Fig. 5.

NbD7 forms a more stable complex with Etf-1 than does NbD3. (A) To obtain the elution profile of individual protein, recombinant protein Etf-1 (blue), NbD7 (red), or NbD3 (green), was individually separated by size exclusion chromatography. Fractions (numbered and shown in red at the bottom) corresponding to the elution peaks indicated by the absorbance at 280 nm were collected, and proteins in each fraction were subjected to SDS-PAGE and Coomassie blue staining. (B) To determine stability of binding complexes of recombinant Etf-1 + NbD7 (red) or NbD3 (green) in solution, each mixture was subjected to size exclusion chromatography.
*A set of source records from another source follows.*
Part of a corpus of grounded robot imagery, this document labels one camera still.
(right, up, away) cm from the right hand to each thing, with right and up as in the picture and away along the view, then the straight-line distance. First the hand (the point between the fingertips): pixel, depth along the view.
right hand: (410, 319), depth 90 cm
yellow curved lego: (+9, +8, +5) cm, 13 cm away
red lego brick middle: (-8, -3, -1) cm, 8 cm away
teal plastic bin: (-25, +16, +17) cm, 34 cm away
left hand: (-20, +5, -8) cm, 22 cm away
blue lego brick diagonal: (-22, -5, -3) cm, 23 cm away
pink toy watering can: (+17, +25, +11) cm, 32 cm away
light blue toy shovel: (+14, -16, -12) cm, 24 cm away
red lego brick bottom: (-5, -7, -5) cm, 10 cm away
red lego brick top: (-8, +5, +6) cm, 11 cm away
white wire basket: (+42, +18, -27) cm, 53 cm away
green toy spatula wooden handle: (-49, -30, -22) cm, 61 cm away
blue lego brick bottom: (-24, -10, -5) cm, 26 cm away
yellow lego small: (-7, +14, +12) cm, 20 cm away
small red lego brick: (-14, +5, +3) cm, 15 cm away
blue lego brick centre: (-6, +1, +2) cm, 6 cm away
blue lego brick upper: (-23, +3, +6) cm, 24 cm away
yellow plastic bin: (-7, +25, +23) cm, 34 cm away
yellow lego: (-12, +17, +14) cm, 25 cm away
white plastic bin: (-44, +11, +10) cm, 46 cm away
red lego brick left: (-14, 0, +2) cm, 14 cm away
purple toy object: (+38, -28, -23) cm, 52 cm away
Coomassie blue staining shows the coelution of the stable complex of Etf-1 and NbD7 (red box), but coelution of Etf-1 and NbD3 was undetectable (green box). MW, molecular mass marker (indicated in kDa; A and B). (C) Binding affinity of D7 and D3 to Etf-1 was determined by OpenSPR. A series of five dilutions of Nbs was used to test their binding against biotinylated Etf-1 immobilized on a sensor chip. Colored lines are signals detected by OpenSPR, thin black lines are fitted models generated by the TraceDrawer software.